A national lobbying coalition of hospitals, associations and vendors plans to raise up to $9 million by year-end to fund an advertising campaign that will press Congress to pass legislation to help hospitals hire more workers, Modern Healthcare has learned.
The 2001 goal of the Coalition to Protect America's Health Care, if achieved, would exceed the $8 million it spent on advertising last year to advocate for an increase in Medicare hospital payments (See story, p. 26). That campaign was part of a hospital lobbying effort that won a projected $12.5 billion in new Medicare hospital money from 2001 to 2005.
According to coalition leaders, the organization plans to raise $5 million by Labor Day to fund a new lobbying campaign. It will start in the summer with national grassroots efforts to highlight workforce issues, followed by an advertising campaign after Labor Day.
Another $4 million in additional funding will be sought by the end of the year. The coalition has about $4.5 million on hand.
The coalition's board approved the plan during a conference call on June 5. That came the same day as the American Hospital Association briefed reporters in Washington on worker shortage issues, releasing a report that said many hospitals are facing serious shortages of key employees, including pharmacists and registered nurses.

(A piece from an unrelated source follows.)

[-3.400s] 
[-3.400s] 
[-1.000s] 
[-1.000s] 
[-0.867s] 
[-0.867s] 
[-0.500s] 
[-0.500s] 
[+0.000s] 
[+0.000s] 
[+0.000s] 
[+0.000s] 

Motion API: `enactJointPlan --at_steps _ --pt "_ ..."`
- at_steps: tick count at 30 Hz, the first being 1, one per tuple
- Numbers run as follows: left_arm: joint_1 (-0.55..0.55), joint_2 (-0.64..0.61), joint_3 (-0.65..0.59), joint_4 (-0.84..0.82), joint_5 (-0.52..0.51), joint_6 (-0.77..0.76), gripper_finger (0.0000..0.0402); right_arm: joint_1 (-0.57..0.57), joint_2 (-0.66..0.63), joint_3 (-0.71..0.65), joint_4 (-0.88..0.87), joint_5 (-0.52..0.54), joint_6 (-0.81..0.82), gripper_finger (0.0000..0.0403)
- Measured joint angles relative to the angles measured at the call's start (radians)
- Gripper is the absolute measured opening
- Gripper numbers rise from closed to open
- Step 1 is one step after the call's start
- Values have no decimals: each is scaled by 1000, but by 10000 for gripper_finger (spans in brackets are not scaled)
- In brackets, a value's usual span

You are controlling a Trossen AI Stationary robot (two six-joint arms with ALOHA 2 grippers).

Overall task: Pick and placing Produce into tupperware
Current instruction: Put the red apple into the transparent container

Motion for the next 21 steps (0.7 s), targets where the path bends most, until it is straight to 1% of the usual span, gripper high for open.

A coalition spokeswoman said the campaign won't directly lobby in favor of specific legislation but will educate the public to create a groundswell that will force Congress to act.
"The coalition does not do any direct lobbying," said Etta Fielek, the AHA vice president who serves as the coalition's coordinator. "Our entire focus is education, and through education we hope to motivate grassroots Americans to pick up the phone and call Congress."
The coalition will wait until after Labor Day because the public will have a greater understanding of workforce shortage issues by then, Fielek said.
The advertising campaign likely will air on national cable television news shows, as did last year's campaign on Medicare payments, she said. It could also include some local radio advertisements, as with last year's campaign, although that has yet to be determined.
To stem the shortage of workers, the AHA has called on Congress to give hospitals at least an additional $28 billion in federal surplus revenue during the next five years-$12 billion through education grants and $16 billion in increased Medicare payments to attract and retain workers.